-- Source records follows --
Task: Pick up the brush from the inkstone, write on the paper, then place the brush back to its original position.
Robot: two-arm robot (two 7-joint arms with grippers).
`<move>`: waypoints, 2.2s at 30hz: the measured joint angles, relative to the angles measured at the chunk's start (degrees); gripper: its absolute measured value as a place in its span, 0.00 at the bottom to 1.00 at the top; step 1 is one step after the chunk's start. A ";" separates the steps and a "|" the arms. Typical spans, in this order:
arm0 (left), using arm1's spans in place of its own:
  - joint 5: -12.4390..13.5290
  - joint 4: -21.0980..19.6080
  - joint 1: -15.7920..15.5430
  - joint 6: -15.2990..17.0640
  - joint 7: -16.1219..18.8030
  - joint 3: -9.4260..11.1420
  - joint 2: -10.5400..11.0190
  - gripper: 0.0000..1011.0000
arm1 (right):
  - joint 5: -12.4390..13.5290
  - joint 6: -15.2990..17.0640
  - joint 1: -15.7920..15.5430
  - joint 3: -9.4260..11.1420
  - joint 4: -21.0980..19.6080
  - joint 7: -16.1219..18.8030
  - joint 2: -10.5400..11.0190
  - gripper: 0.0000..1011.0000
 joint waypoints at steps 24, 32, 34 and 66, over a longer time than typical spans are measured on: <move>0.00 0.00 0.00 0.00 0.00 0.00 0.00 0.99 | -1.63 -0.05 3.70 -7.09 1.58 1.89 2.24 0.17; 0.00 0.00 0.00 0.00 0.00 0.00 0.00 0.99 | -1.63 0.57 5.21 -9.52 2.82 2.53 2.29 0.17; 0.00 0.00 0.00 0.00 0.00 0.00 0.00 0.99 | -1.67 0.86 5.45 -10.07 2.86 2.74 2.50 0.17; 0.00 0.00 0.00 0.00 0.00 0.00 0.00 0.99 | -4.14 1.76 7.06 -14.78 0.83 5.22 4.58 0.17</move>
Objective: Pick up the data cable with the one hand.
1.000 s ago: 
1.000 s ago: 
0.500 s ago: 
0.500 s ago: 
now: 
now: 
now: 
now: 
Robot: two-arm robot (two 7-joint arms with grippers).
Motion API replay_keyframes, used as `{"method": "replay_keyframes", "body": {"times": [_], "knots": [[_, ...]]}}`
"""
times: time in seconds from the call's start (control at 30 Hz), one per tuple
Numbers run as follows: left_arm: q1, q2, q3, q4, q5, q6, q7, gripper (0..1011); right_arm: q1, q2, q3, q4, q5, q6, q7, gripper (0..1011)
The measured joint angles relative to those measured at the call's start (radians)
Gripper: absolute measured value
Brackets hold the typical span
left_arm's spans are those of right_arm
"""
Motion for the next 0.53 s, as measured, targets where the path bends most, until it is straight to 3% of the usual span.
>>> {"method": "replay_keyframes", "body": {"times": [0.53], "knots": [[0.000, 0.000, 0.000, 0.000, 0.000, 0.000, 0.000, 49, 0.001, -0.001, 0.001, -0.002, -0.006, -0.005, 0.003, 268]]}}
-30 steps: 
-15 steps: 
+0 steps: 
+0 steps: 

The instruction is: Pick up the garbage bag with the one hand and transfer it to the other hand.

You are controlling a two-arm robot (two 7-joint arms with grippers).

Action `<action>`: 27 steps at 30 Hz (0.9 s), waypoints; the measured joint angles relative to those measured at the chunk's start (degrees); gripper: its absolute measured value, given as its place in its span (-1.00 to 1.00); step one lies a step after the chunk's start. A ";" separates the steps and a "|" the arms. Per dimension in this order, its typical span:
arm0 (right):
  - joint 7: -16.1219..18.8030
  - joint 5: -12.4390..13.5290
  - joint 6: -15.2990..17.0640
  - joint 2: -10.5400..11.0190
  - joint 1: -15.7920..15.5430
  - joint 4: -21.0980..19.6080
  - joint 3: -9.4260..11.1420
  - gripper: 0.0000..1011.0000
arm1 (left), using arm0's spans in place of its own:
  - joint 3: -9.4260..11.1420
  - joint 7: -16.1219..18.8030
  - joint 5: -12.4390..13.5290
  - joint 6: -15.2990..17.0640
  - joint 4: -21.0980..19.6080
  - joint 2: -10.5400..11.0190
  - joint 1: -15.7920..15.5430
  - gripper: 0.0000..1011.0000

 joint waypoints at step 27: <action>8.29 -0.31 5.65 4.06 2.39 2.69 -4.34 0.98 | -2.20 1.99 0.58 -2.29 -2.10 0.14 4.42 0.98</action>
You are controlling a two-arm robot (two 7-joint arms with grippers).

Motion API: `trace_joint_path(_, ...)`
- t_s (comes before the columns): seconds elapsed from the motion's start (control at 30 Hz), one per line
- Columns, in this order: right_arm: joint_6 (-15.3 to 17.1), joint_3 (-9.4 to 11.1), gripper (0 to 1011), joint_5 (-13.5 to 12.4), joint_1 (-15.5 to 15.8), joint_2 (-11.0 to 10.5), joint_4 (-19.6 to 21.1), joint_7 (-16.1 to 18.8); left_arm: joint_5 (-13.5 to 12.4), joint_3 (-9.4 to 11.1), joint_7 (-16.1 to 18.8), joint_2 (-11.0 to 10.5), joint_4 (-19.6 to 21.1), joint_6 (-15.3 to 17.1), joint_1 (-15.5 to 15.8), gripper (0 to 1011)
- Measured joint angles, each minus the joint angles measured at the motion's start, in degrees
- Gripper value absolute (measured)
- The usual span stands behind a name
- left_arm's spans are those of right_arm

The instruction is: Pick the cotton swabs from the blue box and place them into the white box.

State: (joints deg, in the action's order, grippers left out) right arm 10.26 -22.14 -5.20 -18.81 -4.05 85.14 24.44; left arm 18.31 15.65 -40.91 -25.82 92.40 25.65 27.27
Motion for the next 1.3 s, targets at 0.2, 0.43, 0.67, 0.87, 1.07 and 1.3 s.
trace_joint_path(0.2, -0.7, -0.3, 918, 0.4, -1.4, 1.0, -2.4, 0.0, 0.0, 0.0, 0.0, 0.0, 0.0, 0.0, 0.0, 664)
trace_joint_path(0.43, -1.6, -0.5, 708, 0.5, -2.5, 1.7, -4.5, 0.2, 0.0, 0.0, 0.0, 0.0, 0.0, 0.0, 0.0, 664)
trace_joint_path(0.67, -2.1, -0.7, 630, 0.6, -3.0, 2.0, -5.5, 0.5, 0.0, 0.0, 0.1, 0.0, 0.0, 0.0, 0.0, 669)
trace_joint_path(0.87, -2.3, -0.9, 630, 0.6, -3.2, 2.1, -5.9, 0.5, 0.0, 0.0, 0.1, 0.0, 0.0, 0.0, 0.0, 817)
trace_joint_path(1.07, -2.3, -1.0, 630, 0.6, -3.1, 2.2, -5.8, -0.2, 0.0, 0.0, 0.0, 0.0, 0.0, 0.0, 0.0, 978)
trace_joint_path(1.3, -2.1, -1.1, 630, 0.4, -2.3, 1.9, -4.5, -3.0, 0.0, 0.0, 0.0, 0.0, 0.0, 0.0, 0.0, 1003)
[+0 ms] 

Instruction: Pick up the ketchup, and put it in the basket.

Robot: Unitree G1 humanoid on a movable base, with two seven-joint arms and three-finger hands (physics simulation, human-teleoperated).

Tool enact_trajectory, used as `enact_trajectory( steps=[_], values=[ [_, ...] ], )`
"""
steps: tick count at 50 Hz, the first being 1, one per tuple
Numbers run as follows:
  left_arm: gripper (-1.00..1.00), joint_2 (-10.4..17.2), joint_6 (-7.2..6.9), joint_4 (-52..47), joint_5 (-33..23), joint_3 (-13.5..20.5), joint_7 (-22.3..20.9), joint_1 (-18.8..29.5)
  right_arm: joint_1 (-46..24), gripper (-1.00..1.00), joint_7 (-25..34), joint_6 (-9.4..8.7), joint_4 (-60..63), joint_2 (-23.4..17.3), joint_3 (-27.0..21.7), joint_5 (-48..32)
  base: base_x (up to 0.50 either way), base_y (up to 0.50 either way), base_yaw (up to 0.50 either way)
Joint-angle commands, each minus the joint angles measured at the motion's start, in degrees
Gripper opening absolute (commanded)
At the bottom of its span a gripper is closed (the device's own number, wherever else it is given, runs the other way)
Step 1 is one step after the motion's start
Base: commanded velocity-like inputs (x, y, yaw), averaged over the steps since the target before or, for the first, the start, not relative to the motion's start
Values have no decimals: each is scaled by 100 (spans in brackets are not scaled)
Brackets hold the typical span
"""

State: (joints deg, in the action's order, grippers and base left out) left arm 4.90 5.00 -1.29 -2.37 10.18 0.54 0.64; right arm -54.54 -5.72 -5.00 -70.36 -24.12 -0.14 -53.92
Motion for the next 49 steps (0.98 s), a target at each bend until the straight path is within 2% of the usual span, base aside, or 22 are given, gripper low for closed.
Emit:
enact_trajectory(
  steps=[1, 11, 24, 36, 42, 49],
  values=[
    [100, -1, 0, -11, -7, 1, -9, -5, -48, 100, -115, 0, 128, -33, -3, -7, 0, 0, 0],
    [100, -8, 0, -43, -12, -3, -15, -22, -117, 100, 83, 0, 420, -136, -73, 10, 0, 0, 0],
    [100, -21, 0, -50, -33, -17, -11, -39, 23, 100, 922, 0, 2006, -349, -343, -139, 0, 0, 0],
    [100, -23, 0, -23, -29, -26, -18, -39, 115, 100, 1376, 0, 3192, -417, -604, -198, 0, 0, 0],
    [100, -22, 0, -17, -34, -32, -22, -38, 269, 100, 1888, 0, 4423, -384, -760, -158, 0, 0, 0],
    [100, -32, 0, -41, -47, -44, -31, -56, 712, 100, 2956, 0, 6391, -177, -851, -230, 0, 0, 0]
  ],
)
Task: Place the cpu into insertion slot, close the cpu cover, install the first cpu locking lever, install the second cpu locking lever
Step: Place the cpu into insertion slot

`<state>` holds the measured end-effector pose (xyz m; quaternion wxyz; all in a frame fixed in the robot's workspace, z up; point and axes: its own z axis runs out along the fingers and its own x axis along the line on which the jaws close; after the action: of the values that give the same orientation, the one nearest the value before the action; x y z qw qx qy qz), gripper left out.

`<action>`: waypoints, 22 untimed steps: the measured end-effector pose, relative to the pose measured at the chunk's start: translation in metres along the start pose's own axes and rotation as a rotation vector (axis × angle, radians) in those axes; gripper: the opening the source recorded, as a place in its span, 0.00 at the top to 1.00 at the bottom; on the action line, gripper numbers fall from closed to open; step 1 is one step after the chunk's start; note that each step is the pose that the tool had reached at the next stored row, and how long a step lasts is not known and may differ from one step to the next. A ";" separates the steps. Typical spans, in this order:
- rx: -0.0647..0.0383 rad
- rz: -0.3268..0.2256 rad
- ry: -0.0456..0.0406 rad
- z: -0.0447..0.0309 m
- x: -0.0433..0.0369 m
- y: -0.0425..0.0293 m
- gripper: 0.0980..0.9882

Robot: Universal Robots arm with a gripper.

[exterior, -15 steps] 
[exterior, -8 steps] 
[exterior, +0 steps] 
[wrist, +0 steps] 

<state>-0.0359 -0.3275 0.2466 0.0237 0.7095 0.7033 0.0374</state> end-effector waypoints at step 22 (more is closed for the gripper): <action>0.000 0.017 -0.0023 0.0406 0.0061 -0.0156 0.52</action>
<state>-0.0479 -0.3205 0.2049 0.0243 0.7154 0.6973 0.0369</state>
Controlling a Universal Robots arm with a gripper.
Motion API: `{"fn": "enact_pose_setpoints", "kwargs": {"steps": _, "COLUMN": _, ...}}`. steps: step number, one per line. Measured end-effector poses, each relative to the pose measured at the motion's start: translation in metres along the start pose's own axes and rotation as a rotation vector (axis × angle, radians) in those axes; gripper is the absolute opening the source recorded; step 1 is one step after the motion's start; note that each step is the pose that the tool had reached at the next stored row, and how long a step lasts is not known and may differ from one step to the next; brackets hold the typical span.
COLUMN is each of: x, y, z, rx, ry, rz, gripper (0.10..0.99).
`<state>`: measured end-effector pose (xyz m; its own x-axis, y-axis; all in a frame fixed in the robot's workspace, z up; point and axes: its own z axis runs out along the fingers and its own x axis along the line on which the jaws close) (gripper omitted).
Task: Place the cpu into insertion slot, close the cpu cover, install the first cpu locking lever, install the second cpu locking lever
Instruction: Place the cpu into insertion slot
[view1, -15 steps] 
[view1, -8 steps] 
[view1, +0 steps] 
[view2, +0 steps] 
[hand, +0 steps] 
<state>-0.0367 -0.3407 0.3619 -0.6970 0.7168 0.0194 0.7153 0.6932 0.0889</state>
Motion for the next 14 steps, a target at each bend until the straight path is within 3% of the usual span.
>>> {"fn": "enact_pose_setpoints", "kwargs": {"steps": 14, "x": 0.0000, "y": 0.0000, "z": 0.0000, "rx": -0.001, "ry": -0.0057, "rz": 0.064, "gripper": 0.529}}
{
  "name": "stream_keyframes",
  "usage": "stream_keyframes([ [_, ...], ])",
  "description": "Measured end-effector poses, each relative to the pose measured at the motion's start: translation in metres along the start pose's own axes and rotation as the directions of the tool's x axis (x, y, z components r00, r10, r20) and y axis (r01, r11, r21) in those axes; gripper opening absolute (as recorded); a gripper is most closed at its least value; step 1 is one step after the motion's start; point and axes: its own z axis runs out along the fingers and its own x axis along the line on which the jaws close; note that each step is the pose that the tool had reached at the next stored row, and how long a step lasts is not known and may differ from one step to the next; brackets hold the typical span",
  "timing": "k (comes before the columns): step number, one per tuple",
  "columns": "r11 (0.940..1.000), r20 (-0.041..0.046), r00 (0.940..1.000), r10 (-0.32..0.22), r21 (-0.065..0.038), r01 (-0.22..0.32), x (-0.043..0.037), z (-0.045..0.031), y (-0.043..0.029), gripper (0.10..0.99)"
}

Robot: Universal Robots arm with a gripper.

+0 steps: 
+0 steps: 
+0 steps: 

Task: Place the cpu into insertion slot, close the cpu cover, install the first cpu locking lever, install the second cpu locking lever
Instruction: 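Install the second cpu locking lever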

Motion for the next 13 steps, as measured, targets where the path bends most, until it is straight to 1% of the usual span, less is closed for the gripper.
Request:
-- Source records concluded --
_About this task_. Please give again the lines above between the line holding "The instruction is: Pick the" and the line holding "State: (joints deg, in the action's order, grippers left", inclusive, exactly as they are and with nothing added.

_Result for this exercise_.
The instruction is: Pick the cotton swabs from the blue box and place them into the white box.

State: (joints deg, in the action's order, grippers left out) right arm 10.26 -22.14 -5.20 -18.81 -4.05 85.14 24.44; left arm 18.31 15.65 -40.91 -25.82 92.40 25.65 27.27

Nothing else is part of this answer.